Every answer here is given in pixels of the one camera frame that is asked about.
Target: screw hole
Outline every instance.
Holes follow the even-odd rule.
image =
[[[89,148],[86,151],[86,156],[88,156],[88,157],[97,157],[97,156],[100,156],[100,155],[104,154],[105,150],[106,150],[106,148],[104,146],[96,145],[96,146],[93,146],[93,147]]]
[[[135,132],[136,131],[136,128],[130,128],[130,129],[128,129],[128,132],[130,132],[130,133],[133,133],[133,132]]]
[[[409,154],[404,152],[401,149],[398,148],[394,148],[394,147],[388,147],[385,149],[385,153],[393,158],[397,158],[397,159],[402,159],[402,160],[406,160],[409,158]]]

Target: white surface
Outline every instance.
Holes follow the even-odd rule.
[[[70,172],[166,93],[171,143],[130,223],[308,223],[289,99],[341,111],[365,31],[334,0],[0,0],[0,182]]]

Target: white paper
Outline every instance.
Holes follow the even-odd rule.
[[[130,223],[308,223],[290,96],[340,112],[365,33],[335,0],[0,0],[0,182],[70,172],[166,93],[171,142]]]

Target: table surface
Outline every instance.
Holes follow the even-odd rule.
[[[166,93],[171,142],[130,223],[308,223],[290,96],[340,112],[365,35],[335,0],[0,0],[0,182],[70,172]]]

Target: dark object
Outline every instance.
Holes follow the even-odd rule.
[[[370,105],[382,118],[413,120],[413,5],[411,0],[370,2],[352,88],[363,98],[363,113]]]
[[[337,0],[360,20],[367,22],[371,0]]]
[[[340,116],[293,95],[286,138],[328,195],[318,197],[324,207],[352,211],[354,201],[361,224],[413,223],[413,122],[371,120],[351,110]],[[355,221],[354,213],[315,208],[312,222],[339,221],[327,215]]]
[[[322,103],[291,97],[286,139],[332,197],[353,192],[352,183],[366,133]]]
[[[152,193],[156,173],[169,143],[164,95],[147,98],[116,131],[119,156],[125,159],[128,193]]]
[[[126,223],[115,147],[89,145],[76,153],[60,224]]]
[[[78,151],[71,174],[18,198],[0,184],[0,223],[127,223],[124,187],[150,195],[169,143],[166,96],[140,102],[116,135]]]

▬▬▬

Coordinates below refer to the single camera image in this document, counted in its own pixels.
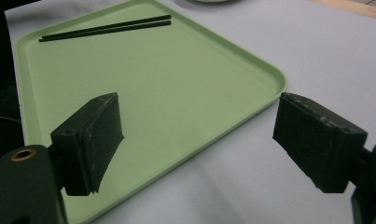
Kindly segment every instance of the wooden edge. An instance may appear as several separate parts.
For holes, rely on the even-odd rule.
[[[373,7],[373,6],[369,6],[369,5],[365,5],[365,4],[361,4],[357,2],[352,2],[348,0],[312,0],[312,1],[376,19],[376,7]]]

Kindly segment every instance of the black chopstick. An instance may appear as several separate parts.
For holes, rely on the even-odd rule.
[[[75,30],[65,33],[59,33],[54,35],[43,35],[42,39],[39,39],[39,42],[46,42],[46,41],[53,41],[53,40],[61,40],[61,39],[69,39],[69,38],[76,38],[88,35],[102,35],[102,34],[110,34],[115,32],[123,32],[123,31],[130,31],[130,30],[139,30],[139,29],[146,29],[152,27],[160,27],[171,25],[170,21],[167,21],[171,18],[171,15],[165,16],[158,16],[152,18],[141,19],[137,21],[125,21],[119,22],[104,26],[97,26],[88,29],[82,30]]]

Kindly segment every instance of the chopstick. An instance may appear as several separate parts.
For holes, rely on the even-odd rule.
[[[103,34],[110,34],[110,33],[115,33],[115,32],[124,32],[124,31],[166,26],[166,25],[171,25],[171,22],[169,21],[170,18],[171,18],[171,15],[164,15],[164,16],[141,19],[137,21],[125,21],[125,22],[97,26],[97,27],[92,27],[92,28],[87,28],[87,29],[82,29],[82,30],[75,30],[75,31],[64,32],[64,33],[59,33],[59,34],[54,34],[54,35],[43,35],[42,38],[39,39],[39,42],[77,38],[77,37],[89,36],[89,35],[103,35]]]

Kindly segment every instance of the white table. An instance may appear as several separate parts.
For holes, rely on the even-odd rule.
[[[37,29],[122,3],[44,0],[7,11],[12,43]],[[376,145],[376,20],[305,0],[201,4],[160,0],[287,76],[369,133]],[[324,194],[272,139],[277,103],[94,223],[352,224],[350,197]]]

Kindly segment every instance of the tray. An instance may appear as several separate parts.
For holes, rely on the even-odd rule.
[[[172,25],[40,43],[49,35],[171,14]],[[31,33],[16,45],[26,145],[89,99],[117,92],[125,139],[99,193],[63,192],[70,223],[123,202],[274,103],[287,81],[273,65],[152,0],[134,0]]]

▬▬▬

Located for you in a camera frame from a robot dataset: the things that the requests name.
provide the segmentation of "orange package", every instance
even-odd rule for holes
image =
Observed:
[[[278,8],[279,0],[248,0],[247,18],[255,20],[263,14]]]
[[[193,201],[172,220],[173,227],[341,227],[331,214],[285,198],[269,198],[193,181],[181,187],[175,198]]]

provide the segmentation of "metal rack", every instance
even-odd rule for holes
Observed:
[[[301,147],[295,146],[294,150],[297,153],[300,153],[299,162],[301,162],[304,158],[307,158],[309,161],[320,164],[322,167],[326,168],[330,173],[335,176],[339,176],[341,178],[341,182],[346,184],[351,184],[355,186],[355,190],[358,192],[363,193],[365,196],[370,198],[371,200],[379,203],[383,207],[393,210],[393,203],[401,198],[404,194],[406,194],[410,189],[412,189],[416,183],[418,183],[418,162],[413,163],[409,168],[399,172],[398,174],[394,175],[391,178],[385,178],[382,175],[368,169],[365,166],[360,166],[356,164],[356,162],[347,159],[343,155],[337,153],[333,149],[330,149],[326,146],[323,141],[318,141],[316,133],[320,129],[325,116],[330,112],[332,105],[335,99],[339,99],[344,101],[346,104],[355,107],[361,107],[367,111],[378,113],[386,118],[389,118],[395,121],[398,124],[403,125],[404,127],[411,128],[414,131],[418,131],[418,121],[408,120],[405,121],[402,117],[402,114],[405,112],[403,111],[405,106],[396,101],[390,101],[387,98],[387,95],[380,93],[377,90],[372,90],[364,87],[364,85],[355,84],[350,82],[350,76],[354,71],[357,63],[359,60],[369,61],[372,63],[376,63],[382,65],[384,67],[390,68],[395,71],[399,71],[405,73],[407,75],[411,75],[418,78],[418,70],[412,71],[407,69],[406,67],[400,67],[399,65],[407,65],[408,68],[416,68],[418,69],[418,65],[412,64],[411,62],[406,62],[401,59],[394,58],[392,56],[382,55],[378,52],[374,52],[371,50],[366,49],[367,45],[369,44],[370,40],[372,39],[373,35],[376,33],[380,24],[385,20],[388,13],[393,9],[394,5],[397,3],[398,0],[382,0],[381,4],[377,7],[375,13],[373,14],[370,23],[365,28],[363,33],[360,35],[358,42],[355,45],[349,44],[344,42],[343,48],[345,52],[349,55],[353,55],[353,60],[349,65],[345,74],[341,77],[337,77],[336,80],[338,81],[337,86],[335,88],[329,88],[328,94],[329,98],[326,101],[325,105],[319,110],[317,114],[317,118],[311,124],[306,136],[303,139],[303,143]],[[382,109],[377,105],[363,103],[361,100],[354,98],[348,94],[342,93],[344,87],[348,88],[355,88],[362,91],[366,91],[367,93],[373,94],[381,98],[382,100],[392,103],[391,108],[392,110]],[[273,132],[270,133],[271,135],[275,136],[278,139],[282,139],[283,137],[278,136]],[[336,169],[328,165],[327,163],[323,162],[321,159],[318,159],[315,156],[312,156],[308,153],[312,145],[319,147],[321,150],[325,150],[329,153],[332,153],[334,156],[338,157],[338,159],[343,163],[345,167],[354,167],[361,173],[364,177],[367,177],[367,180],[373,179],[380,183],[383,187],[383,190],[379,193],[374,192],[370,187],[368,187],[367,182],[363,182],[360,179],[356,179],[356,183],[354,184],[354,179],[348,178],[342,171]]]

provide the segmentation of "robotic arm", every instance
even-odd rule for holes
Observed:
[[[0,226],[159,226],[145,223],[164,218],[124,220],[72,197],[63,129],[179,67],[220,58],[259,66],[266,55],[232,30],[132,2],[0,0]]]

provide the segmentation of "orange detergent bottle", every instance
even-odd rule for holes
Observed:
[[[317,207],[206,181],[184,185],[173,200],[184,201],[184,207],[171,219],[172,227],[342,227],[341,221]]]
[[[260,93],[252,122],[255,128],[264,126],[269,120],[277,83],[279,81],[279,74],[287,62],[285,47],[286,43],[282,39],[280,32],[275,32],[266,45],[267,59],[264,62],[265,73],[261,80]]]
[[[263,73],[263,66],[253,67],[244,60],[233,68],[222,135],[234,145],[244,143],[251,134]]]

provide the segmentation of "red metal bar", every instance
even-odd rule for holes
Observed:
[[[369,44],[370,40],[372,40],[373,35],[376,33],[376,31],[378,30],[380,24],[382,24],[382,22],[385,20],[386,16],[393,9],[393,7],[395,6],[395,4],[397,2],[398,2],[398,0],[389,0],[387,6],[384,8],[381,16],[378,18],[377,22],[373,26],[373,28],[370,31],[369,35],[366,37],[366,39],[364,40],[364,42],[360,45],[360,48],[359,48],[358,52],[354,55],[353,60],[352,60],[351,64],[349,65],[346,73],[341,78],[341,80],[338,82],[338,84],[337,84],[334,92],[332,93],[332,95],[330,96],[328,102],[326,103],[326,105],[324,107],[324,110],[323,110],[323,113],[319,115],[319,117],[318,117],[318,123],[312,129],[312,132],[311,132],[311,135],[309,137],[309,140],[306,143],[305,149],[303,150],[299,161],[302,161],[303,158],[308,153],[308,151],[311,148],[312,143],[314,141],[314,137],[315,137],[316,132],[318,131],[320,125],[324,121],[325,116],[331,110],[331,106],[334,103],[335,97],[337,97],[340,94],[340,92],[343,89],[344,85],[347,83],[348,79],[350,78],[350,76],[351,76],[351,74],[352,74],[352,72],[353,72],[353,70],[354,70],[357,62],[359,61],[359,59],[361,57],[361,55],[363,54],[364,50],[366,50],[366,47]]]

▬▬▬

> **Aim of the task**:
What is the number of lines in the records that contain the word "Target"? Answer with the number and nothing else.

> **Exercise answer**:
5